- [TASK PROMPT]: Could you copy every line of the data that contains the word "camera"?

- [EXERCISE INPUT]:
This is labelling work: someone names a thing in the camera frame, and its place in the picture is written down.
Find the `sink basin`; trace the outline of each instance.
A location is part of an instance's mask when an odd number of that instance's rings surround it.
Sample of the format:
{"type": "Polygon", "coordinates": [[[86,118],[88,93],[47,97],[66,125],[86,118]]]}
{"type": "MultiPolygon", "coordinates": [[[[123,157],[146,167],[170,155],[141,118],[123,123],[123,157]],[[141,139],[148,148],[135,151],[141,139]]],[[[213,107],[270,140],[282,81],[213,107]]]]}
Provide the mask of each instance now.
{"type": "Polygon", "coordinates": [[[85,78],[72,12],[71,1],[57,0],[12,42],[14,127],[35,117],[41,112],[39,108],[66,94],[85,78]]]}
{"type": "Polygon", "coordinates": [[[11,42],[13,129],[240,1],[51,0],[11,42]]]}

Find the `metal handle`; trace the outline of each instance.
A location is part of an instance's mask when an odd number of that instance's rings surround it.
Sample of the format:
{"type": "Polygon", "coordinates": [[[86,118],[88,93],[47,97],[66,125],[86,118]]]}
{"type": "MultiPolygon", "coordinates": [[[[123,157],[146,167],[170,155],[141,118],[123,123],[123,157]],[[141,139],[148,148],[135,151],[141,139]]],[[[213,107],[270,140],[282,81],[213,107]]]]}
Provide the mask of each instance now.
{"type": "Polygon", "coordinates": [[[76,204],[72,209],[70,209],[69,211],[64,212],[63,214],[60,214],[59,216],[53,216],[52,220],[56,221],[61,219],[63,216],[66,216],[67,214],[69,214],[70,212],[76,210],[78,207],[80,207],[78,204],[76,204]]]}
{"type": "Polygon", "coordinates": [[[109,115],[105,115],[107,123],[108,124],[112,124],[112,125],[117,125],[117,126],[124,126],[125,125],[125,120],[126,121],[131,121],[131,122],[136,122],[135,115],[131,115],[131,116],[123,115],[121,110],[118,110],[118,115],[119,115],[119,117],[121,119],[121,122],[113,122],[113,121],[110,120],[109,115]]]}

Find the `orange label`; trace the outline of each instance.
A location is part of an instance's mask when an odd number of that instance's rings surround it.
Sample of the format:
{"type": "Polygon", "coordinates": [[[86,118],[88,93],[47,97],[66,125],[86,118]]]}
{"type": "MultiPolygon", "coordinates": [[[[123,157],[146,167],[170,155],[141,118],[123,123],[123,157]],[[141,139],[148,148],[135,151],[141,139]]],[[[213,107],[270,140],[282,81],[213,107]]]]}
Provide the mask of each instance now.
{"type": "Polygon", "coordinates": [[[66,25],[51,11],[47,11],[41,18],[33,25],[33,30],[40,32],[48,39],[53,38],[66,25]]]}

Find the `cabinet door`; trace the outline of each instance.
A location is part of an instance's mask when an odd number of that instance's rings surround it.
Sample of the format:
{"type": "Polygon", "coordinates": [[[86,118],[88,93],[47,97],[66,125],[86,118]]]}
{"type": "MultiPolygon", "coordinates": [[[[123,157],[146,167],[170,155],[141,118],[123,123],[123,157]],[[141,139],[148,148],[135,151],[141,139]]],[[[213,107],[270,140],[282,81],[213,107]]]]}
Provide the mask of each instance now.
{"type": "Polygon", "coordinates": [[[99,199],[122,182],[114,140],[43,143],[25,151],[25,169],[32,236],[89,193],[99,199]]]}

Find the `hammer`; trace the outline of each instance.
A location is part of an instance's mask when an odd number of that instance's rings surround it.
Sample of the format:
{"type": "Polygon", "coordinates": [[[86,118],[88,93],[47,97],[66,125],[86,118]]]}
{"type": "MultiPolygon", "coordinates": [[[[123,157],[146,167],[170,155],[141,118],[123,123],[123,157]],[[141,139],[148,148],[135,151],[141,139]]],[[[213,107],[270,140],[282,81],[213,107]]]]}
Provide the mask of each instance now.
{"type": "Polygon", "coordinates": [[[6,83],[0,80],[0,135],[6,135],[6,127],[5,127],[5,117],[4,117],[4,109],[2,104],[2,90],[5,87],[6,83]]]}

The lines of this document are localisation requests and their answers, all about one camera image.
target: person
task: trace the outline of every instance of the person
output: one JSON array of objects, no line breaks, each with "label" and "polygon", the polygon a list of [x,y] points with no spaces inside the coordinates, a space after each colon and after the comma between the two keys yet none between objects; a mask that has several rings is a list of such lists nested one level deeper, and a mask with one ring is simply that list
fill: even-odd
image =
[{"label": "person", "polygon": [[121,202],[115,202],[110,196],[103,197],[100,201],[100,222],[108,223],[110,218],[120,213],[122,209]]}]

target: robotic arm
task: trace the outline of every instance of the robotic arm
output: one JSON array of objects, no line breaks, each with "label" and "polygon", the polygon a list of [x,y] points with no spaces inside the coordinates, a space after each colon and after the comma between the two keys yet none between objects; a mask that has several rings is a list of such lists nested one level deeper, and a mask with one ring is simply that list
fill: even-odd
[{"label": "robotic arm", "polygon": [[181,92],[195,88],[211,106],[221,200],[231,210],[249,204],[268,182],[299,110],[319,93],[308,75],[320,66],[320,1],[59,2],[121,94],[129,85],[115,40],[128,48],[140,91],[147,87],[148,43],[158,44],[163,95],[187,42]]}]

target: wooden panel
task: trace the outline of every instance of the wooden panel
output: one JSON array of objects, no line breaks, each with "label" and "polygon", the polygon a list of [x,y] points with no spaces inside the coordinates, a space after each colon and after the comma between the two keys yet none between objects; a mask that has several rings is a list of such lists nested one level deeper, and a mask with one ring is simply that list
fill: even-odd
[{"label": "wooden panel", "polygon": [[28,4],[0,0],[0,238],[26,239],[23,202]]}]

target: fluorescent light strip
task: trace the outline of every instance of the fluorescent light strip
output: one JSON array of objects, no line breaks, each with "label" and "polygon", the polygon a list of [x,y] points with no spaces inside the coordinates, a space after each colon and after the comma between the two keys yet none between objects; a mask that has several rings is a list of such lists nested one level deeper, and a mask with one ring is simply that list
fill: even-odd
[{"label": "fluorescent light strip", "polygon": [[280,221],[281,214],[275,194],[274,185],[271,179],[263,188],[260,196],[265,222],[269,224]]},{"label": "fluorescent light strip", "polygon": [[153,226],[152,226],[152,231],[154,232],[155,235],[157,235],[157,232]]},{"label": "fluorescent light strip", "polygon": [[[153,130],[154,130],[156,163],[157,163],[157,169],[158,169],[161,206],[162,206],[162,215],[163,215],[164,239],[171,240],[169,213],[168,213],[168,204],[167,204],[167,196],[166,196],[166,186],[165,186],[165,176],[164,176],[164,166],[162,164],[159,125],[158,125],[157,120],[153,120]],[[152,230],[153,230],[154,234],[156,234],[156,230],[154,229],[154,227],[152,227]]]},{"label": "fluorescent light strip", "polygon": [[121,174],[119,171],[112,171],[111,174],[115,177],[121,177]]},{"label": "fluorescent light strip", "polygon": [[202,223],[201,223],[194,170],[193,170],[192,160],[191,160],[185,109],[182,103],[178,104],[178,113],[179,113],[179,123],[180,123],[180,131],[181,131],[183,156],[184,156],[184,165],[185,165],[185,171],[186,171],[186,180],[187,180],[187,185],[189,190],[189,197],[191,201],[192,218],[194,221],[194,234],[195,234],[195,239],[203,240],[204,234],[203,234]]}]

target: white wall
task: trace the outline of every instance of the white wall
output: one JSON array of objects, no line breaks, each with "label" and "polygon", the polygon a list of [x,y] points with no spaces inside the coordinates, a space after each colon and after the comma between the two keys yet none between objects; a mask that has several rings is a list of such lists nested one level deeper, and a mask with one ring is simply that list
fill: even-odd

- [RESULT OF THE TASK]:
This is labelling work: someone names a thing in the camera frame, and its place in the picture is written down.
The lines of this document are localisation requests and their answers, all about one camera image.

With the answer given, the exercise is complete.